2. Ci insegna che il rapporto con Dio dà vita eterna. Il cibo «normale» ha qualche cosa di dinamico, perché fa crescere i bambini, fa andare avanti gli adulti, dà energia per lavorare, per muoversi, per vivere. La relazione con Dio prolunga la nostra vita dinamica in eternità! È un cibo eterno che dura e che fa durare! Il nostro rapporto con Dio non è una spiritualità vaga che va molto di moda oggi che mi fa sentire meglio o mi eleva da una vita piatta, facendomi provare emozioni forti. È una relazione che prolunga ciò che nella vita è bello e buono nell’eternità, come anche le relazioni di amicizia e amore che posso avere con gli altri. La cena del Signore, che consumiamo ogni domenica, ci ricorda proprio che aspettiamo di mangiare nuovamente con Gesù ne regno dei cieli, cioè nell’eternità e insieme agli altri.

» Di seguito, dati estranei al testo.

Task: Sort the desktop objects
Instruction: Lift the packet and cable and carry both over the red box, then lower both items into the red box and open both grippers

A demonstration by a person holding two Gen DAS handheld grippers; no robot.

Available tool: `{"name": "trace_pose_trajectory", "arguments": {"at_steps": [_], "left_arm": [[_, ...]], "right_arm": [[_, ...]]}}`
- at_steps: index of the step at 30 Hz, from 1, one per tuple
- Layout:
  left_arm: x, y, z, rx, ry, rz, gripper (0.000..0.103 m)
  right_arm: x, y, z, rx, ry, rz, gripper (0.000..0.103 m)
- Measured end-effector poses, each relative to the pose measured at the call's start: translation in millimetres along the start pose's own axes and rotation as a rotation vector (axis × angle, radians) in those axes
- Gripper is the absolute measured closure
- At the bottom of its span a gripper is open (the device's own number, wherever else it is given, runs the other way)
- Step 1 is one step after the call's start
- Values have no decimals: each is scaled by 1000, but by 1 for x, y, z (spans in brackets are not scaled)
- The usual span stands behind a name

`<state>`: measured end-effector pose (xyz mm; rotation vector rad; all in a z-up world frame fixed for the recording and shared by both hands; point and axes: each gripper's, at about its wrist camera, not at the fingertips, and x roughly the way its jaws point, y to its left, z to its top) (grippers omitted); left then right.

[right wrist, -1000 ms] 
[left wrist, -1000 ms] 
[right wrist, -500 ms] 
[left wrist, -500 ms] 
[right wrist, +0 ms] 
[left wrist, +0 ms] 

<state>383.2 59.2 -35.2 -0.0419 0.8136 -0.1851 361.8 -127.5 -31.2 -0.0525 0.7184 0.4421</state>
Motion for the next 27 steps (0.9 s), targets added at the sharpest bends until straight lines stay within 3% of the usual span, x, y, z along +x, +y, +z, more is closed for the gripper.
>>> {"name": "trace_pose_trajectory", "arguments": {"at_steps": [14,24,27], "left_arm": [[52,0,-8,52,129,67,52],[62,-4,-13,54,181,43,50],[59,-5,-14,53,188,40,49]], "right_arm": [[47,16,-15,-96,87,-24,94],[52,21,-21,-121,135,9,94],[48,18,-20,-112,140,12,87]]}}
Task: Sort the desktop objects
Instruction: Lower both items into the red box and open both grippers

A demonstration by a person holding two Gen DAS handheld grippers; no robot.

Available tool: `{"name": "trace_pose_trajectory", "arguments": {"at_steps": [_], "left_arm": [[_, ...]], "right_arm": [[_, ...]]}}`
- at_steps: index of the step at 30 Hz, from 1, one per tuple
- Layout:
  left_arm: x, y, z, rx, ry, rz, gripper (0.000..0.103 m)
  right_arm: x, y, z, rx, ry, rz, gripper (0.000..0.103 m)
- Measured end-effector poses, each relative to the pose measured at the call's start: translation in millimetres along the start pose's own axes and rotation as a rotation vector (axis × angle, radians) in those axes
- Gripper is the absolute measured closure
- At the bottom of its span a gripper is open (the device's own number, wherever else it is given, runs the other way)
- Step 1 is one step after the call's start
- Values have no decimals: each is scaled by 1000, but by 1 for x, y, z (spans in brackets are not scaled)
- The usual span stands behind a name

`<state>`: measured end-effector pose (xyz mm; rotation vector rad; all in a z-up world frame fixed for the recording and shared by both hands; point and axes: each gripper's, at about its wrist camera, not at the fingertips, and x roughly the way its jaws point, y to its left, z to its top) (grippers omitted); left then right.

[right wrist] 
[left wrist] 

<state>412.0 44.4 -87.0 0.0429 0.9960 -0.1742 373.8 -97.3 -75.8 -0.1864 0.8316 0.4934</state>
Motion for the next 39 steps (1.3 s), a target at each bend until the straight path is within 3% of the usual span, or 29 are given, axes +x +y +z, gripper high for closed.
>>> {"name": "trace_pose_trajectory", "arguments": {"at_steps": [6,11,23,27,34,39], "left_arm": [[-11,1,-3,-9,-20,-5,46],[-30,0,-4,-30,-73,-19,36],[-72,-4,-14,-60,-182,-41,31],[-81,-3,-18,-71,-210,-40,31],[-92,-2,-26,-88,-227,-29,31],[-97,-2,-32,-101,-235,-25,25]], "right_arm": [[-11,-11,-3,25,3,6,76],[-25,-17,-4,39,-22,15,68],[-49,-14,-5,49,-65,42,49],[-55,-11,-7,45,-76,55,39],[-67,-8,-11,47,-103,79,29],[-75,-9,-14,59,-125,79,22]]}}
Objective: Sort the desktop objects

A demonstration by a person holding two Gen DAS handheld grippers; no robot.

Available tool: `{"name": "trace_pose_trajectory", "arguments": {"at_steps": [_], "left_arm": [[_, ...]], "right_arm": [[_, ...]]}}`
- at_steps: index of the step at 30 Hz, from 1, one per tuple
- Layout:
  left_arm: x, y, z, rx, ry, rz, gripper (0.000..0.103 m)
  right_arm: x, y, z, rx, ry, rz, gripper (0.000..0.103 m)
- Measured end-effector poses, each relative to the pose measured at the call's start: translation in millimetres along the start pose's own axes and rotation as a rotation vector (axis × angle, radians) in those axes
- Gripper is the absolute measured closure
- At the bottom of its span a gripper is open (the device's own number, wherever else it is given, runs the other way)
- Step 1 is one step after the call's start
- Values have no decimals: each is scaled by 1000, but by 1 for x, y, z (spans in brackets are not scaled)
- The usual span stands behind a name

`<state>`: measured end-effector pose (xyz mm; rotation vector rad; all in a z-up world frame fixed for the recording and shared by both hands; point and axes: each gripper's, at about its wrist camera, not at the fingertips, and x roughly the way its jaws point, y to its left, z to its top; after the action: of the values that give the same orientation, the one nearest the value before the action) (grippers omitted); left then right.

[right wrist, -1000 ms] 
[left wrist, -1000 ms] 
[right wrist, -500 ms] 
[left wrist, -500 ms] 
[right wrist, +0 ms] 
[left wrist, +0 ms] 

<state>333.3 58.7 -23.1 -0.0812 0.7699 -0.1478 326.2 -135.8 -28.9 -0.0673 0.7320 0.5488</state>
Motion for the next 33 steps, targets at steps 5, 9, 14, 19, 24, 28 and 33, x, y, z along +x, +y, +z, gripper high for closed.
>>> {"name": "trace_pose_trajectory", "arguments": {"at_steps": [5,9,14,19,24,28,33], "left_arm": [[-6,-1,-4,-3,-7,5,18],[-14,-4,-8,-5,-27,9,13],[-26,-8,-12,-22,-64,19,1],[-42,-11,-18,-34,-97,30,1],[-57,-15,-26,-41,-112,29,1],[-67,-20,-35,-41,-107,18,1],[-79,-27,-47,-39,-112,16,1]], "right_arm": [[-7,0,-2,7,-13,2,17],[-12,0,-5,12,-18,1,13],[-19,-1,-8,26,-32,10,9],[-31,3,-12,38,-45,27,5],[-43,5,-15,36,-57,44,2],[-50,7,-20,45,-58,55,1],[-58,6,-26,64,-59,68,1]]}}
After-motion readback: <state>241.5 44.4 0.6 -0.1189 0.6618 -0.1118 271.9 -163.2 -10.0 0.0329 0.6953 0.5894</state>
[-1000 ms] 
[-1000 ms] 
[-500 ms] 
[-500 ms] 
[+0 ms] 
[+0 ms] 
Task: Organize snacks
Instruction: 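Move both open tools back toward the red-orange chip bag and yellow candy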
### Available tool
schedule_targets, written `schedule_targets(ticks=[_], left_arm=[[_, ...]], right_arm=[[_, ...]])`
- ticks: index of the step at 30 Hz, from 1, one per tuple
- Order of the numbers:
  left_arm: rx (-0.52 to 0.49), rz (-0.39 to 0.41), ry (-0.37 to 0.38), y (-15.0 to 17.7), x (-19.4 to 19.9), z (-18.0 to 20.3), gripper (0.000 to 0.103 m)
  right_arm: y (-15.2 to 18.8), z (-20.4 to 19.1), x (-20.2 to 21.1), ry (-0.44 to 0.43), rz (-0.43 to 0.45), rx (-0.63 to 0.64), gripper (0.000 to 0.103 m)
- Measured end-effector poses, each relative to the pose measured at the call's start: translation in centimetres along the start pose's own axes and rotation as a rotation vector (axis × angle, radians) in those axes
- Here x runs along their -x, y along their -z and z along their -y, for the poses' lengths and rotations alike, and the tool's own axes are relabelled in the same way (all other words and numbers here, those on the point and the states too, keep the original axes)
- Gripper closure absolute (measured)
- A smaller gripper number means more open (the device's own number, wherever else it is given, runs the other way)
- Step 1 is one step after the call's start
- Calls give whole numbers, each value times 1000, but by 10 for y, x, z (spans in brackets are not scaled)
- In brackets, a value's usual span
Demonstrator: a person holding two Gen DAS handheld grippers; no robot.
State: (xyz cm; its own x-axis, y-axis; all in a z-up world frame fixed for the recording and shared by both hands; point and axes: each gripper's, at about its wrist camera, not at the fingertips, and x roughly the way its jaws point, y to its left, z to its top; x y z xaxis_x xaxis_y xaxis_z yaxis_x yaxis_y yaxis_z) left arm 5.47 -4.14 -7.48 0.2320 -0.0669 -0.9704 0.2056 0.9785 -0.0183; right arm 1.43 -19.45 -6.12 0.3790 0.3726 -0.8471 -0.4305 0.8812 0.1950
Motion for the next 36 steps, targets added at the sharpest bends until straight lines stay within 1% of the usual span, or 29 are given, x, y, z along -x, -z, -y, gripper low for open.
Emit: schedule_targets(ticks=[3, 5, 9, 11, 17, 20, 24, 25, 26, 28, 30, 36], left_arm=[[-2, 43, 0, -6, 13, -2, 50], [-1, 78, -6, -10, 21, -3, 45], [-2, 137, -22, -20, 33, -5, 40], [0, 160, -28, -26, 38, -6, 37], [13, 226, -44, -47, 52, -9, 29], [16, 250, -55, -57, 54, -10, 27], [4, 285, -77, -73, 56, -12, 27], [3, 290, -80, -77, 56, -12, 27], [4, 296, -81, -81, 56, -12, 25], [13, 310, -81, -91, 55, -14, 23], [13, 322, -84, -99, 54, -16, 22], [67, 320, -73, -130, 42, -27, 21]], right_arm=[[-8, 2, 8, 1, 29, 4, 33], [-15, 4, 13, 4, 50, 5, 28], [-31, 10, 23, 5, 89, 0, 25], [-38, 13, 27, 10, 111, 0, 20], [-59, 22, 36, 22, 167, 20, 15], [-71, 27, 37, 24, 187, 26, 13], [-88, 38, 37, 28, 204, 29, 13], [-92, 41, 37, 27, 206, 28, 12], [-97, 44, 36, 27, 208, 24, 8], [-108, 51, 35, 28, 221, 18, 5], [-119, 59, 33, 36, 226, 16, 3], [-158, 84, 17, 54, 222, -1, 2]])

3. Infine il pasto Gesù è piacevole. Se Giovanni si limita a menzionare il pane, il passo di Isaia, a cui Giovanni allude, parla di latte, di vino, di cibi succulenti. E l’atmosfera dei 5000 che mangiamo sa di festa. La relazione con Dio è una gioia, e credo che se ci piace così tanto mangiare insieme, fare le agapi nelle chiese, che sono una bellissima abitudine che va coltivata e portata avanti, invitarci a cena o a pranzo, questo è perché un pasto consumato insieme, in qualche modo prelude a quel clima di comunione che ha portato Gesù a dire, che un giorno mangeremo insieme nel regno dei cieli. Nella nostra chiesa abbiamo preso l’abitudine di mangiar insieme in tutte le riunioni infrasettimanali, e questo ha molto rinsaldato la comunione ed è diventata una gioia per tutti, bambini compresi.
Gesù ha salutato i discepoli con una cena, e li ha ritrovati da risorto con una cena. Sarà un caso?